Enfin, force est de noter qu’en Afrique, l’or noir (pétrole) ne profite pas au continent, mais aux multinationales occidentales, aux pays occidentaux qui en tirent plus profit que ces États africains pauvres très endettés. Pour le cas du Sénégal, en attendant la production du premier baril attendue en 2021, l’État gagnerait à réévaluer la contribution des entreprises qui exploitent les ressources du pays. Pour accroître ses ressources et mieux répondre à la demande sociale, il lui faut nécessairement enclencher le processus de renégociation des contrats en dépit de leur intangibilité, de leurs clauses de stabilité.

L’Afrique doit « renégocier tous ces contrats »

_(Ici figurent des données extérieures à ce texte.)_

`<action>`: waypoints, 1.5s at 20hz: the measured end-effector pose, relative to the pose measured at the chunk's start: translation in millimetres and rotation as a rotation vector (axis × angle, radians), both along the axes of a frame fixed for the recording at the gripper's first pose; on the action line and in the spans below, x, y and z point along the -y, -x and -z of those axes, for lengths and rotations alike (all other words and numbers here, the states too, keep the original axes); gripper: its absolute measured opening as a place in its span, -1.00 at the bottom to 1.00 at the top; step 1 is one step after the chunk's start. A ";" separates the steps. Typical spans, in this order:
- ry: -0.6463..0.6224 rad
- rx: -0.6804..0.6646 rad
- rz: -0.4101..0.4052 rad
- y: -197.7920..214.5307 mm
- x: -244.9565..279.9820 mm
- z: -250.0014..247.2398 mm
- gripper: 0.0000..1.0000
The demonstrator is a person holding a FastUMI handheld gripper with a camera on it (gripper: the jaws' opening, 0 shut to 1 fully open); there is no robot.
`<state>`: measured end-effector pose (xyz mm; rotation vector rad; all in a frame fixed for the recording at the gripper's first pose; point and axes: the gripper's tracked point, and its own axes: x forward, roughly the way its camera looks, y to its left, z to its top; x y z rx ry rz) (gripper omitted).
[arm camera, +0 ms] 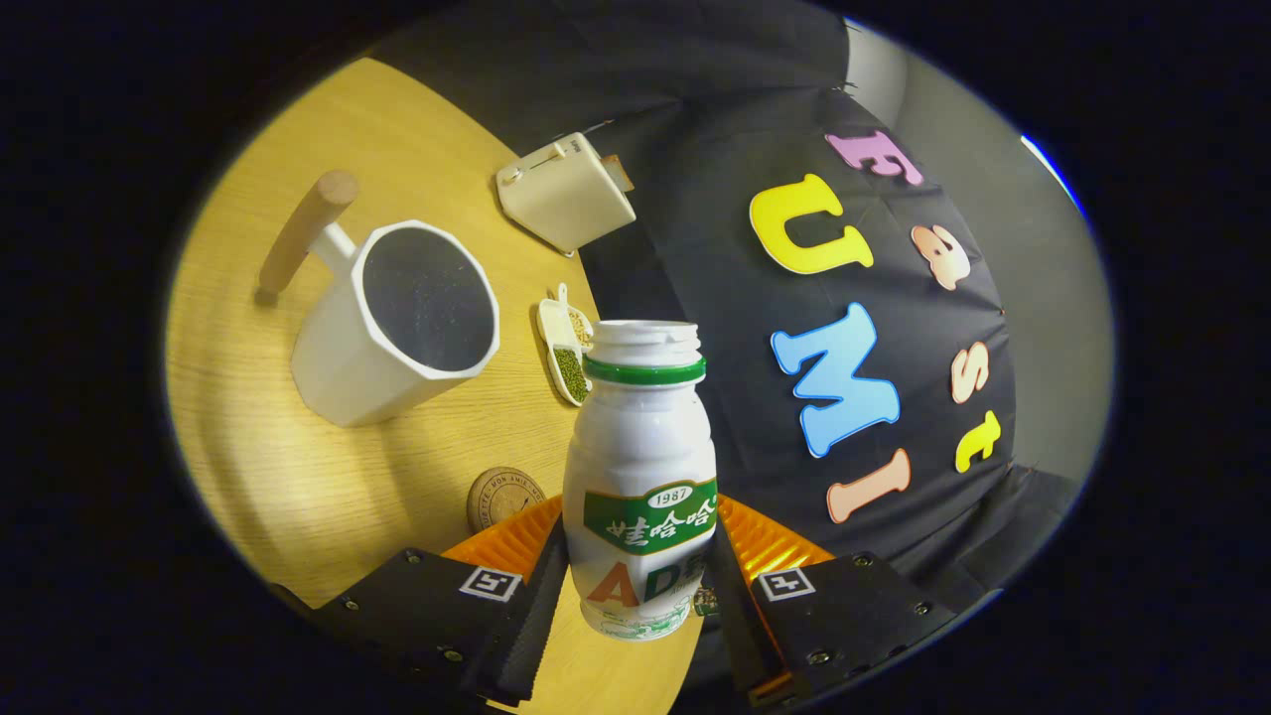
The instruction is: Take the bottle from table, then pour the juice into the cup, finally place the bottle on the coaster
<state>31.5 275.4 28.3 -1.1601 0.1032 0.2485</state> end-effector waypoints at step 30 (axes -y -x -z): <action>-1.136 -0.215 0.018 -36.4 21.5 3.1 0.43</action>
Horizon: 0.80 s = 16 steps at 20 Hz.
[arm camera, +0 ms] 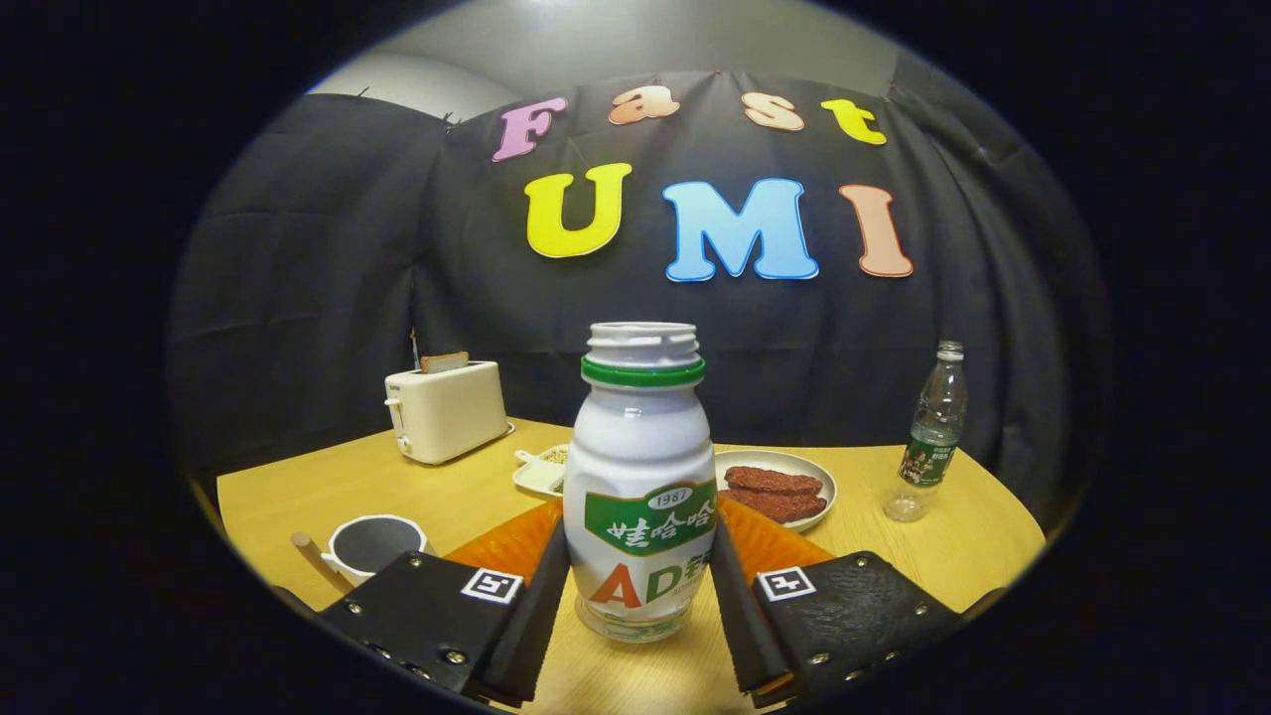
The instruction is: Take the bottle from table, then pour the juice into the cup, finally place the bottle on the coaster
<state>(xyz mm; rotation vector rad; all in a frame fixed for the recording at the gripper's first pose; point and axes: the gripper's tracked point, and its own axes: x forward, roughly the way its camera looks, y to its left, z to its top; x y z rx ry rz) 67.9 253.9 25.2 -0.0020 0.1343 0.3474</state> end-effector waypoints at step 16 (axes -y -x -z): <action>0.016 -0.020 -0.027 -29.8 -16.1 25.1 0.43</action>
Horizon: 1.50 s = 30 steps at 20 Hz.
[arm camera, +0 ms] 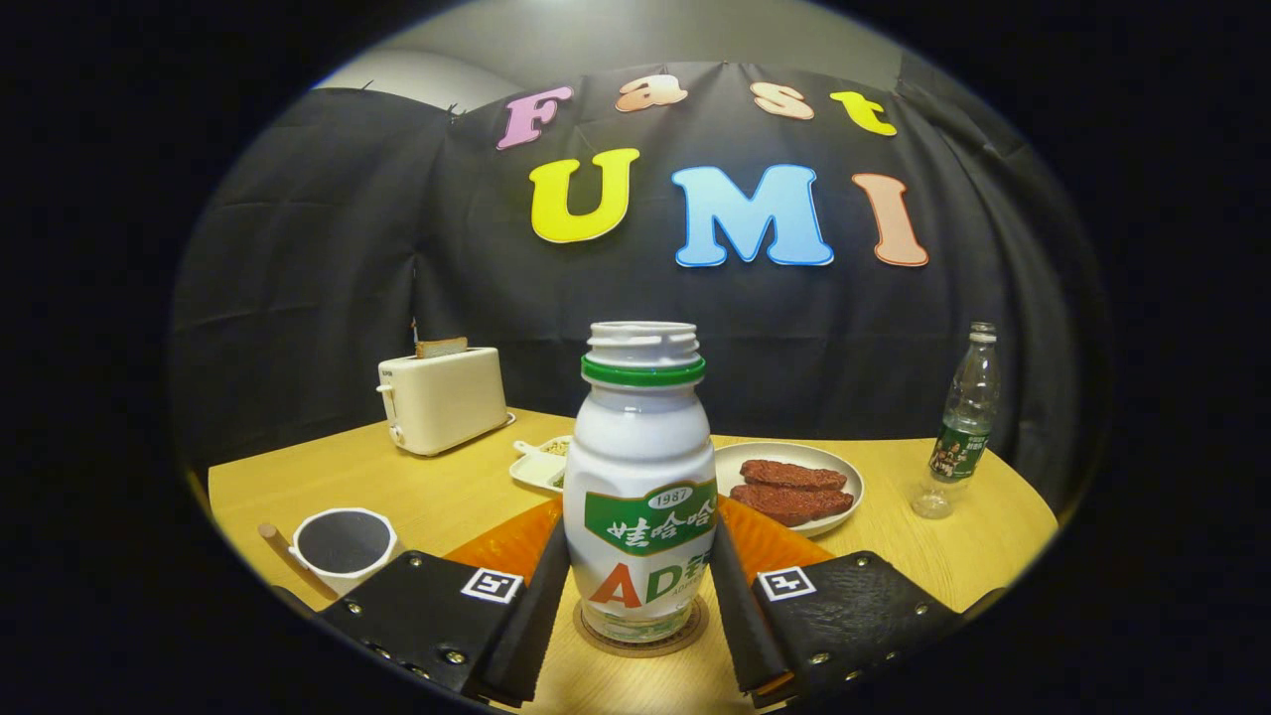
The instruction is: Take the bottle from table, then pour the juice into the cup, finally place the bottle on the coaster
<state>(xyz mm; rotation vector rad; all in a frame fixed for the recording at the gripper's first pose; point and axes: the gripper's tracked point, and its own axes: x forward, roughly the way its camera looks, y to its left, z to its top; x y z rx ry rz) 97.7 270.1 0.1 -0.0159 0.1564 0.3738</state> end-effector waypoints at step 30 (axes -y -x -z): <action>0.010 0.242 0.146 71.9 39.1 -173.8 0.96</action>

Soulignant l’impérieuse nécessité de « renégocier tous ces contrats », le président Macky Sall s’exprimant à la tribune de l’Assemblée générale de l’Association des autorités anti-corruption d’Afrique (AAACA), en mai dernier, s’adressait aux partenaires africains du G7, du G20 et de l’Union africaine en ces termes: « Si nous ne nous arrêtons pas à un moment donné, l’Afrique continuera à voir ses ressources naturelles partir et nous n’aurons plus que les trous béants abandonnés après l’exploitation de nos mines, de nos carrières, de notre pétrole, de notre gaz ».

Au-delà de la volonté et des déclarations d’intention, il faut à nos gouvernants un courage politique adossé au patriotisme, à l’intégrité et à la compétence.